CI is such an important service that many companies exist solely to provide CI-as-a-service. The BeeWare project has, for various projects, used TravisCI and CircleCI. Both these tools provide free tiers for open source projects, and have generously sponsored BeeWare with capacity upgrades at various times.
However, the BeeWare has had an interesting relationship with commercial CI services. This is for two reasons.
We've been able to speed up the duration of a test run by splitting up the test suite and running parts of the suite in parallel, but that forces us up against the second problem. Commercial CI services usually operate on a subscription model; higher subscriptions providing more simultaneous resources. However, our usage pattern is highly unusual. Most of the year, we get a slow trickle of pull requests that require testing. However, a couple of times a year, we have a large sprint, and we have a flood of contributions over a short period of time. At PyCon US, we have had groups of 40 people submitting patches - and they all need their submissions tested by CI. And time is a factor - the sprints only last a couple of days, so a fast turnaround on testing is essential.
If we were to subscribe to the top tier subscription levels of CircleCi and TravisCI, we still wouldn't have enough resources to support a sprint - but we'd be massively overresourced for the rest of the year. We'd also have to pay $750 or more a month for this service, which is a budget we can't afford.
So - we had a problem. To run our test suite effectively, we needed massively parallelized resources to run a test suite quickly; and at certain times of the year, we need extremely large numbers of these resources.
We also had other automated tasks that we wanted to perform. We wanted to do code linting (automated checking of code style) before a PR was tested. We wanted to check spelling of documentation. And we wanted these tasks to feed back into GitHub as automated comments and specific code review status markers, informing contributors not just that a problem occurred - but what problem occurred, and where in their code.
We also wanted to manage pipeline builds - there's no point in doing a full test of multiple versions of Python once you've established the tests are failing on one version. And there's no point testing at all if there are code style problems.
We also wanted to do things that weren't just testing. We wanted to check that contributor agreements have been signed. We wanted to automate deployment of websites and documentation.
What we had wasn't just a CI problem. It was a problem where we wanted to automatically run arbitrary code, in a safe way, in response to a GitHub event.
I've been trying to find a CI service that can meet our needs for over a year. But over the last year, a few thoughts started to congeal in my head.
- Amazon provides a API (EC2) that allows you to spool up machines of varying complexity (up to 64 CPUs, with almost 500GB of RAM), and pay by the minute for that usage.
- Docker provides the tools for configuring, launching, and running code in an isolated fashion
- Amazon also provides an API (ECS) to control the execution of Docker containers.

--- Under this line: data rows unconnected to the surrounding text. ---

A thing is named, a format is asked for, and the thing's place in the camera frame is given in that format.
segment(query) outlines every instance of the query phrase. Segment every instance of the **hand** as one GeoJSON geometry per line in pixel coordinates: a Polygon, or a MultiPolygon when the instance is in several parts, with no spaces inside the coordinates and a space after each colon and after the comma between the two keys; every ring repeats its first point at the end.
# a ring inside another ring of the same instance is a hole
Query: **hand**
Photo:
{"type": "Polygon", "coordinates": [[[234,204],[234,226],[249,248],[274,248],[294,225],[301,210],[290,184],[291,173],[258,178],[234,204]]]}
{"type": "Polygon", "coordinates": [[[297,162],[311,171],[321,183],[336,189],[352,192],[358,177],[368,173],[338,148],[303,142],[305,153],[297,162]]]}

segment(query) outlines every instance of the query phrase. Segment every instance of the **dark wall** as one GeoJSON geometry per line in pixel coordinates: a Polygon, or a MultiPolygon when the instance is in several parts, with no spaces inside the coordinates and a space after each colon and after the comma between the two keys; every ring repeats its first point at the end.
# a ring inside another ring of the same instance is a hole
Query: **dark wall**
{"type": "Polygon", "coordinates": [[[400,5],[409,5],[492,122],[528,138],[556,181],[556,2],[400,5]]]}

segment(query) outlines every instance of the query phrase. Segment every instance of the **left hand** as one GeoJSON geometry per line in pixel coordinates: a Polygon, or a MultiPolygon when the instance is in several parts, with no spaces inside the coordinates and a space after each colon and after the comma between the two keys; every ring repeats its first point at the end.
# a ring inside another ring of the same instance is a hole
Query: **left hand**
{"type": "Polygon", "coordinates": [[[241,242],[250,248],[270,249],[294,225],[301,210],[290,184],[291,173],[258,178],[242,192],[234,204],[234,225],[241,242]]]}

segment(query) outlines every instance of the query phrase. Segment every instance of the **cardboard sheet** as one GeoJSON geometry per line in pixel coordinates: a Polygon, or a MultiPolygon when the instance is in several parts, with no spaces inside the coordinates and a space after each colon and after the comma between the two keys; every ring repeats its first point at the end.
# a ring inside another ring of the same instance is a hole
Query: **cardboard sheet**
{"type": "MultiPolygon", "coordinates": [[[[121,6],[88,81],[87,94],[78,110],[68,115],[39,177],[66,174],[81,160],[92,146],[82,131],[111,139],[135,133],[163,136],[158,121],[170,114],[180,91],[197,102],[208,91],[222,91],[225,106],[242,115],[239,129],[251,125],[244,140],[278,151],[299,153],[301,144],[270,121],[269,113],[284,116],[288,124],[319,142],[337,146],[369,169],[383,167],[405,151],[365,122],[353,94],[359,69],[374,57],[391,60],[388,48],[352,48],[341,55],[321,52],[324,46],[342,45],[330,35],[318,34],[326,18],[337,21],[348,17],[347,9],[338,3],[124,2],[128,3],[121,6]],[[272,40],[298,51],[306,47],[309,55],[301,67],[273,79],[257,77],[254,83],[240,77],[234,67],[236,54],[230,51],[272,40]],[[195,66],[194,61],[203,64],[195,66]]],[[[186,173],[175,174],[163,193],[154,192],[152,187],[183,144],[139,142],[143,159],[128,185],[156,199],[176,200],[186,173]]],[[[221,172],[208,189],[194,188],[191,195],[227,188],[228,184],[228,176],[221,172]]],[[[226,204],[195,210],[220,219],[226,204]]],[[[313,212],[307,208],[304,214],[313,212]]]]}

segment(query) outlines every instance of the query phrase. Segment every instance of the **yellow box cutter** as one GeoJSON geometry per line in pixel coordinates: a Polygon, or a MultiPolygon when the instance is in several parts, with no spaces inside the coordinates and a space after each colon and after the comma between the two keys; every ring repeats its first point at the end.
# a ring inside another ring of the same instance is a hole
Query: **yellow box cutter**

There's nothing specific about AWS EC2 or ECS either - you could just as easily use Linode and Kubernetes, or Docker Swarm, or Microsoft Azure... you just need to have the ability to easily spool up machines and run a Docker container. After all: a test suite is just a Docker container that runs a script that starts your test suite. A linting check is a Docker container that runs a script that lints your code. A contributor agreement check is a Docker container that checks the metadata associated with a pull request.
All you need then is a website that can receive GitHub event notifications, and start Docker containers in response.
At the start of July, I found myself between jobs, and uttered the fateful question "How hard could it be?" And so, today, I'm announcing BeeKeeper - BeeWare's own CI service.
BeeKeeper deploys as a Heroku website, written using Django. After configuring it with Github and AWS credentials, it listens for Github webhooks. When a Pull Request or Push is detected, BeeKeeper creates a build request; that build request inspects the code in the repository looking for a beekeeper.yml configuration file. That configuration file describes the pipeline of tasks that will be performed, and for each task, the type of machine that should be used, any environment variables that are required, and the Docker image that will be used.
BeeKeeper also allows the site admin to describe what resources will be used to satisfy builds. A task can say it needs a "High CPU" instance; but the BeeKeeper instance can determine what "High CPU" means - is it 4 CPUs or 32? When those machines are spooled up, how long will they be allowed to sit idle before being shut down again? How many machines should be sitting in the pool permanently? And what is the upper limit on machines that will be started?
A companion tool to BeeKeeper is Waggle. Waggle is a tool that prepares a local definition of a task so it can be used by BeeKeeper - it compiles the Docker image, and uploads it into ECS so that it can be referenced by tasks. (It's called "Waggle" because when worker bees discover a good source of nectar, they return to the hive and do a waggle dance that tells other bees how to find that source).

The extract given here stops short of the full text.